Other sensors that are involved when adding contextual awareness to mobile devices include IR tag readers and IR active tags that identify indoor locations and that recognize the user’s circumstances, such as sitting in a meeting room, sitting in the driver’s seat of a car, etc., microphone sensors that recognize the user’s voice, and GPS receivers that provide outdoor location information.
For example, integration of GPS capabilities can include such technology as found in the Xsens MTi 100 series MEMS-based inertial navigation system (INS), vertical reference unit (VRU) and inertial measurement unit (IMU). Based on a sensor fusion algorithm that exceeds the capabilities of Kalman filtering, MTi 100-series devices are tuned for performance under vibration and magnetic distortion and feature state-of-the-art tracking performance, a motion processing core for multiple sensor inputs and data sources, a comprehensive SDK, and straightforward system integration.
Its highly accurate sensor fusion technology also features low latency (<2 ms) for real-time applications, compensation against long-lasting transient accelerations, and the ability to cope with GPS outages and magnetic distortions.
Context awareness for industrial applications
Not all IoT applications need be consumer oriented, however. The Industrial Internet of Things (IIoT) is using contextual awareness to open new frontiers for improving processes. Industries such as chemical production are installing Internet-connected sensors to bring greater granularity to monitoring. These sensors feed data to process control systems (and sometimes to the cloud) after which the data is analyzed and signals are sent to actuators that adjust and optimize processes, for example by modifying ingredient mixtures, temperatures, or pressures. Sensors and actuators are also being used to change the position of a physical object as it moves down an assembly line, ensuring that it arrives at, for instance, a lathe station in an optimum position. When multiplied hundreds of times during an entire process, positional accuracy can result in major reductions in material waste, energy costs, and human intervention.
Position sensors in IIoT applications provide access to location. A rotary-position sensor, for example, translates an angular mechanical position to an electrical signal and is used in applications where it is necessary to control a variable output such as frequency and speed. The ams AS5600 12-bit Programmable Contactless Potentiometer is an easy-to-program magnetic rotary-position sensor with a high-resolution 12-bit analog or PWM output (Figure 2). It measures the absolute angle of a diametric magnetized on-axis magnet.

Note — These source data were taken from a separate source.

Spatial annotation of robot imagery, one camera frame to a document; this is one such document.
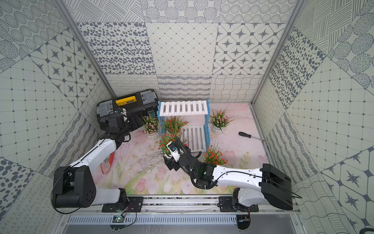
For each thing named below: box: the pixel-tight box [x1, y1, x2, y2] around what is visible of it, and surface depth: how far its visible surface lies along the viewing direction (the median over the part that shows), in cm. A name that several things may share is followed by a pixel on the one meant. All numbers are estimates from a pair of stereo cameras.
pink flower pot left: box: [140, 114, 160, 141], surface depth 92 cm
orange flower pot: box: [202, 141, 229, 166], surface depth 76 cm
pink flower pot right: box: [208, 106, 239, 136], surface depth 95 cm
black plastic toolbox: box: [96, 88, 159, 131], surface depth 97 cm
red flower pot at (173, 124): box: [161, 115, 189, 136], surface depth 90 cm
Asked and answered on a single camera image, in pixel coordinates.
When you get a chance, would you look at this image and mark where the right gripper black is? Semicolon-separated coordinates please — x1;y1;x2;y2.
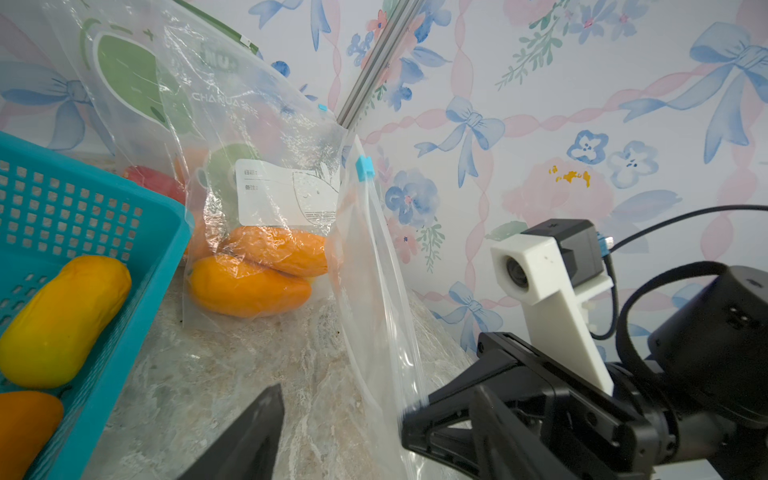
400;333;678;479

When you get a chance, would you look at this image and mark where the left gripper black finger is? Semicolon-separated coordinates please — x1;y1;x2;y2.
179;384;285;480

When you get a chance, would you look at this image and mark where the orange mango top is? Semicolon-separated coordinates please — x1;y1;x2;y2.
222;226;328;278

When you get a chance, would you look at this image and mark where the small yellow mango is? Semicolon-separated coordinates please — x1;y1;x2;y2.
1;256;132;390

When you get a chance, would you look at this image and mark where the red yellow mango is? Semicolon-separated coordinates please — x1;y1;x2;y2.
122;166;186;204

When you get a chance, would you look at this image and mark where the clear zip-top bag green print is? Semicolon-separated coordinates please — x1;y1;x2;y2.
42;1;274;190

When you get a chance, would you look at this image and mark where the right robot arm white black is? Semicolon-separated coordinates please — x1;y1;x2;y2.
400;261;767;479

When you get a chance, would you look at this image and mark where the teal plastic mesh basket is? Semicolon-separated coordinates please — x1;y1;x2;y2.
1;134;191;479

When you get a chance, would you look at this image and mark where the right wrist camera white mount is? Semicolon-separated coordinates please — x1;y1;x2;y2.
490;219;614;395

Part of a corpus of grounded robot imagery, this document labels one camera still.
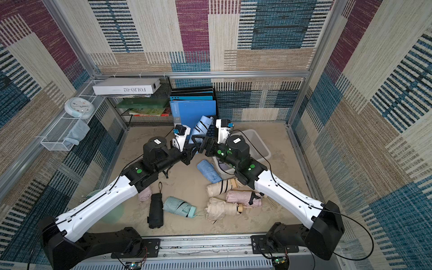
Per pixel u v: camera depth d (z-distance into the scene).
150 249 0.73
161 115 0.99
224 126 0.61
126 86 0.79
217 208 0.79
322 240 0.38
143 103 0.99
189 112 0.91
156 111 1.02
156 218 0.80
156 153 0.55
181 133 0.58
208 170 0.93
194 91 0.99
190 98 0.91
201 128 0.66
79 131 0.70
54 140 0.66
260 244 0.73
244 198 0.82
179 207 0.81
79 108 0.75
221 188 0.87
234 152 0.52
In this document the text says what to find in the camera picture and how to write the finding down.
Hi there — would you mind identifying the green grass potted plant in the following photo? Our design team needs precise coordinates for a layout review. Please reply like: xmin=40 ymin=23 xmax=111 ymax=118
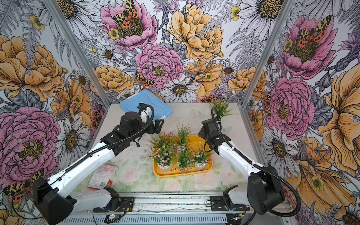
xmin=211 ymin=100 xmax=232 ymax=118

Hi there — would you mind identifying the pink flower potted plant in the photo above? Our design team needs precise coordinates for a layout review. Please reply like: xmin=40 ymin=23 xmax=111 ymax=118
xmin=191 ymin=150 xmax=212 ymax=171

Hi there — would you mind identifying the large pink potted gypsophila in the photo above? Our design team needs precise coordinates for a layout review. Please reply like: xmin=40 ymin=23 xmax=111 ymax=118
xmin=152 ymin=146 xmax=176 ymax=173

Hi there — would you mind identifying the orange flower potted plant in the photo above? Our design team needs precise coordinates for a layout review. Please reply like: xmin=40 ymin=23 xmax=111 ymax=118
xmin=172 ymin=147 xmax=193 ymax=173

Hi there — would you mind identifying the red flower potted plant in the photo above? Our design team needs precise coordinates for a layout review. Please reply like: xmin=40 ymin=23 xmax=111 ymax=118
xmin=148 ymin=132 xmax=176 ymax=150

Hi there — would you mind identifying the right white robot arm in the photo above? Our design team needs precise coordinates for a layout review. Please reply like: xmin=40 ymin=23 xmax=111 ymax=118
xmin=198 ymin=107 xmax=302 ymax=218

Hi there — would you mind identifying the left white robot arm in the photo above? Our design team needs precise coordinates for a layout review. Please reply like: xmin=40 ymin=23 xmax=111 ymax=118
xmin=32 ymin=103 xmax=164 ymax=225

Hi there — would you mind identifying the blue lidded storage box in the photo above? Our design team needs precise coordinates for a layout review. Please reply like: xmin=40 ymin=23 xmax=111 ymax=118
xmin=120 ymin=90 xmax=173 ymax=121

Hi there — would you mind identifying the yellow plastic tray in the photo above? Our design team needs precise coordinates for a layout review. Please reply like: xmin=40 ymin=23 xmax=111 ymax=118
xmin=153 ymin=135 xmax=214 ymax=178

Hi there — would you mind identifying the pink white small carton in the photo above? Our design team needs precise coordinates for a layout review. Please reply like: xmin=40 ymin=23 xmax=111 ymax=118
xmin=88 ymin=164 xmax=118 ymax=190

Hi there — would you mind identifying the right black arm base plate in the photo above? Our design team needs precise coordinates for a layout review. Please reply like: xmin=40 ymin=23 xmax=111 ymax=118
xmin=206 ymin=196 xmax=250 ymax=212

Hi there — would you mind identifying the aluminium front rail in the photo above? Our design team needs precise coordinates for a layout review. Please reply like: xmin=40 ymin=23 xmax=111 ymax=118
xmin=56 ymin=192 xmax=293 ymax=217

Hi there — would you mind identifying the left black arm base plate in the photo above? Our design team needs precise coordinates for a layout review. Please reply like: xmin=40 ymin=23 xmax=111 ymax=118
xmin=93 ymin=196 xmax=135 ymax=213

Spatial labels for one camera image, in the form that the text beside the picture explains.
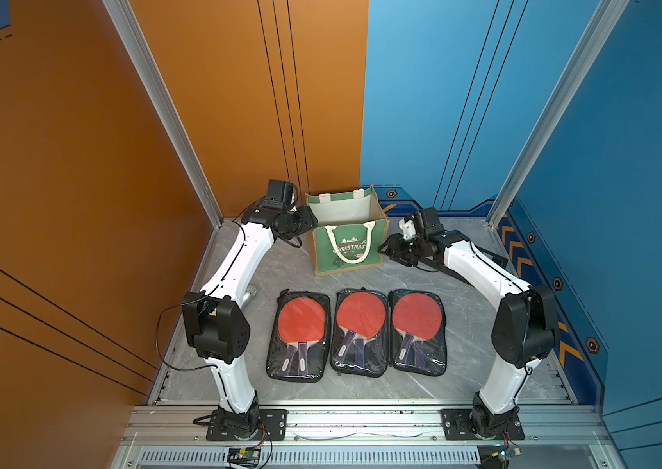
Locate aluminium corner post left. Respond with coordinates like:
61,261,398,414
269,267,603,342
102,0,223,229

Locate ping pong paddle case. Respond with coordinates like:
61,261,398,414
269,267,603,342
266,289,332,383
389,289,447,377
329,288,389,378

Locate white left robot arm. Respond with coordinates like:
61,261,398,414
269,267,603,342
182,180,317,438

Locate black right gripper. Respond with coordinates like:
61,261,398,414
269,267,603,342
376,231,428,266

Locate left green circuit board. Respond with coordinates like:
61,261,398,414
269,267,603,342
227,447,262,469

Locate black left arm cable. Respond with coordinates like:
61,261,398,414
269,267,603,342
154,292,215,373

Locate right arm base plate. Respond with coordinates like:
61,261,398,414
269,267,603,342
440,406,525,442

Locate aluminium corner post right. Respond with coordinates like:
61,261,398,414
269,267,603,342
486,0,629,229

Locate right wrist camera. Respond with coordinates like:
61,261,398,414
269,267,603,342
398,214,418,242

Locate green circuit board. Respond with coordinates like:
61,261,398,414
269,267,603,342
227,447,262,469
476,447,523,469

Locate right green circuit board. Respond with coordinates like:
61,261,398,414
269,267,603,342
476,447,523,469

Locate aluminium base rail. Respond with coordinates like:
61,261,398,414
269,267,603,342
111,400,625,468

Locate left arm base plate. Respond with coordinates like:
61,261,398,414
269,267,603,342
206,408,289,442

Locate aluminium corner post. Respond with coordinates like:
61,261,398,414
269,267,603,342
486,0,629,229
102,0,223,229

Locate green jute canvas bag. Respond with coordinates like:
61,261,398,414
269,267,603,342
305,187,389,277

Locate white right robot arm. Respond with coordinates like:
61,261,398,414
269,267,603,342
379,207,559,440

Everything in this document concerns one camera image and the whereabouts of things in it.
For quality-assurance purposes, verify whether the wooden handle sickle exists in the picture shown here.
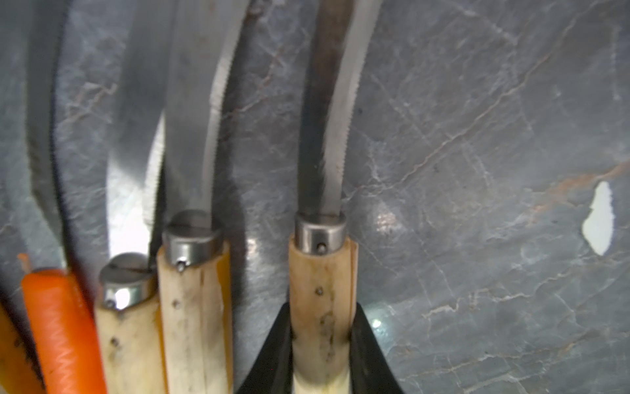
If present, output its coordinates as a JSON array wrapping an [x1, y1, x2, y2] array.
[[1, 307, 46, 394], [157, 1, 249, 393], [289, 1, 382, 393], [94, 1, 175, 393]]

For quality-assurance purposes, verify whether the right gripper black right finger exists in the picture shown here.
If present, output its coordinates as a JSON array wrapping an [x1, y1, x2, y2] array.
[[349, 304, 404, 394]]

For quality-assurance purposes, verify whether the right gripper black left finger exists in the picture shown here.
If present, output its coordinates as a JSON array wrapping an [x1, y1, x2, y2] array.
[[236, 302, 293, 394]]

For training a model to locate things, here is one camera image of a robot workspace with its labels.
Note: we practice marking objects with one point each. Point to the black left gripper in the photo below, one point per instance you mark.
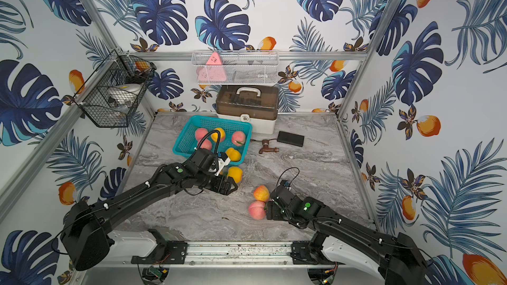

Designed for contactless potentiometer applications, the IC interface supports simple user programming of non-volatile parameters without the need for a dedicated programmer. Output of the device represents a range from 0 to 360 degrees. The AS5600 is also equipped with a smart, low-power mode feature to automatically reduce power consumption.
Given that smartphones are popular tools, expanding their business, recreation, and emergency communications capabilities so that users can tap into ever greater services within constantly changing environments makes sense. As such, for IoT applications emphasis will remain on developing small, lightweight, low-power and inexpensive sensor components to add greater context awareness capabilities to smartphones.
In an industrial setting, sensor fusion and contextual awareness are combining to create “smart manufacturing systems” connecting formerly distinct production facilities and uniting the factory floor with enterprise-based systems and decision makers in order to reduce downtime, provide better visibility into equipment performance, enhance efficiency and safety, and deliver an improved return on asset investment.